> Required action
Searching the material below, find each line that includes the word "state", and copy it.

━━━━━━━━━━━━━━━━━━━━

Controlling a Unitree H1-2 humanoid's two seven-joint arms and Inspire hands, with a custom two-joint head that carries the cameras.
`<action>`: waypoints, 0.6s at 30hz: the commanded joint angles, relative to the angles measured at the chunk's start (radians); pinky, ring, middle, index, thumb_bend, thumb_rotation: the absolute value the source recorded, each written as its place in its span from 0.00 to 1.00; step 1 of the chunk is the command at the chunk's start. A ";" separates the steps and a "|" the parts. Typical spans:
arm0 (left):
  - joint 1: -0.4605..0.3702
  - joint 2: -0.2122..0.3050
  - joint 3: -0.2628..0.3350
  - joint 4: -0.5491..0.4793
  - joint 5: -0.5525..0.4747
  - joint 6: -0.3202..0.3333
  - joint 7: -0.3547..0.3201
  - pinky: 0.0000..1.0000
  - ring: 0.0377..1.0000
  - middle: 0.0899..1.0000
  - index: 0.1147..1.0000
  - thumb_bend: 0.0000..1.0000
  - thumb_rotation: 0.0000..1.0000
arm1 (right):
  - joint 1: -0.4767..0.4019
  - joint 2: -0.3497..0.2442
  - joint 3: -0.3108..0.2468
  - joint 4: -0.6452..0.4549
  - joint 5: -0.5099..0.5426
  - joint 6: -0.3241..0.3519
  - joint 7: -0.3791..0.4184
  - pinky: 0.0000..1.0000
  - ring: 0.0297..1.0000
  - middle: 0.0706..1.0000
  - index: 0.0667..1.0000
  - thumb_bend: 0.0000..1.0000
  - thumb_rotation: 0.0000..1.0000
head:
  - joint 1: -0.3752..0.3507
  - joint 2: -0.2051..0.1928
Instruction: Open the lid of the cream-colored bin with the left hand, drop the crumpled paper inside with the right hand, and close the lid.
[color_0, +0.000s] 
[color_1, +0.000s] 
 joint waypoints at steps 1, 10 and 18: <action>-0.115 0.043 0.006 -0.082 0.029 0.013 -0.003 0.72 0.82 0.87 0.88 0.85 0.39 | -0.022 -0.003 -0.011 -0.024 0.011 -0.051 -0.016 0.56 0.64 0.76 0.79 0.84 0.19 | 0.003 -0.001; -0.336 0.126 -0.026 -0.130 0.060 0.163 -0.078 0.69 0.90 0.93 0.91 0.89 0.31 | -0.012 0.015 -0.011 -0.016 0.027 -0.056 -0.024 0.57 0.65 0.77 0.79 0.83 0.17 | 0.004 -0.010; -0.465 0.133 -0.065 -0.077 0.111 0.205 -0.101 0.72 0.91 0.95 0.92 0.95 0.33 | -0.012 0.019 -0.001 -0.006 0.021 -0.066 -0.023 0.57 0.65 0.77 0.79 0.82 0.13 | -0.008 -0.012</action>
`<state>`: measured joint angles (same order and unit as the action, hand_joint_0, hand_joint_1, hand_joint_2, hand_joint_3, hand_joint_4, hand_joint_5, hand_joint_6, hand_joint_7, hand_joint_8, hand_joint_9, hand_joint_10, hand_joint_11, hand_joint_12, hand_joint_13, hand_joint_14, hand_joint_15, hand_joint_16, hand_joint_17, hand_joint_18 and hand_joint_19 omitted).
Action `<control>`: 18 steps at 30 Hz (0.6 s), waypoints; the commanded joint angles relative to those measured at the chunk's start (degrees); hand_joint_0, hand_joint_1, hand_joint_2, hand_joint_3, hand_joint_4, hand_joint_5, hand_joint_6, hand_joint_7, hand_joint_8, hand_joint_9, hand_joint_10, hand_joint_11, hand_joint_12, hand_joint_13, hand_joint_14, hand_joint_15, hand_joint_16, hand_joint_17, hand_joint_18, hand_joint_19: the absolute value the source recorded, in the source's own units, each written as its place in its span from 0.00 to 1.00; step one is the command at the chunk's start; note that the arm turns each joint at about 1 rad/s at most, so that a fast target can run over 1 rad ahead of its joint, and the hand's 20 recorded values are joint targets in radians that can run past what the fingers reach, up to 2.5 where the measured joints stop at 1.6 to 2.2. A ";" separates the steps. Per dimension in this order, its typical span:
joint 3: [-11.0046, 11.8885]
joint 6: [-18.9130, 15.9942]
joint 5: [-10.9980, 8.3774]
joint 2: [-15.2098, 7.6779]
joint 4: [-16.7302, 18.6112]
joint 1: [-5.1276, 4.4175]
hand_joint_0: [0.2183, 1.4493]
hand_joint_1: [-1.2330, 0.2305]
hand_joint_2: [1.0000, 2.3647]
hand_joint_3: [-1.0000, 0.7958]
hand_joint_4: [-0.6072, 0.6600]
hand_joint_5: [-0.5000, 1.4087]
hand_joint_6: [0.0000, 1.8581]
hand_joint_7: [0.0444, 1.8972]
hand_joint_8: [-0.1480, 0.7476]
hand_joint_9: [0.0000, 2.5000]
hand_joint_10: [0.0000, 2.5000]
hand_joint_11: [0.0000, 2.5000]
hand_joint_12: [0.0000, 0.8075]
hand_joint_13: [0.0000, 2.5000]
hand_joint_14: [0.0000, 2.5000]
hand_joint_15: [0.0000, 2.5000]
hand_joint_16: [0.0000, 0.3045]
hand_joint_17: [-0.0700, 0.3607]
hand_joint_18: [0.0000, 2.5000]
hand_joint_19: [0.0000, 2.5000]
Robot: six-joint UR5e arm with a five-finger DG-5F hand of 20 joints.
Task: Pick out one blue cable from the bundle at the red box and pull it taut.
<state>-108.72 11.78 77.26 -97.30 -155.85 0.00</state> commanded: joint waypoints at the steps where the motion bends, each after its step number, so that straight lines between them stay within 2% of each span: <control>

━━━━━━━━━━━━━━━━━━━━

> Task solution
`<state>`: measured joint angles (same order and unit as the action, hand_joint_0, hand_joint_1, hand_joint_2, hand_joint_3, hand_joint_4, hand_joint_5, hand_joint_6, hand_joint_7, hand_joint_8, hand_joint_9, hand_joint_10, hand_joint_11, hand_joint_12, hand_joint_13, hand_joint_14, hand_joint_15, hand_joint_16, hand_joint_17, hand_joint_18 and hand_joint_19 omitted).
<state>-108.72 11.78 77.26 -97.30 -155.85 0.00</state> commanded: joint waypoints at the steps where the motion bends, each after its step number, so that straight lines between them stay within 2% of each span: <control>

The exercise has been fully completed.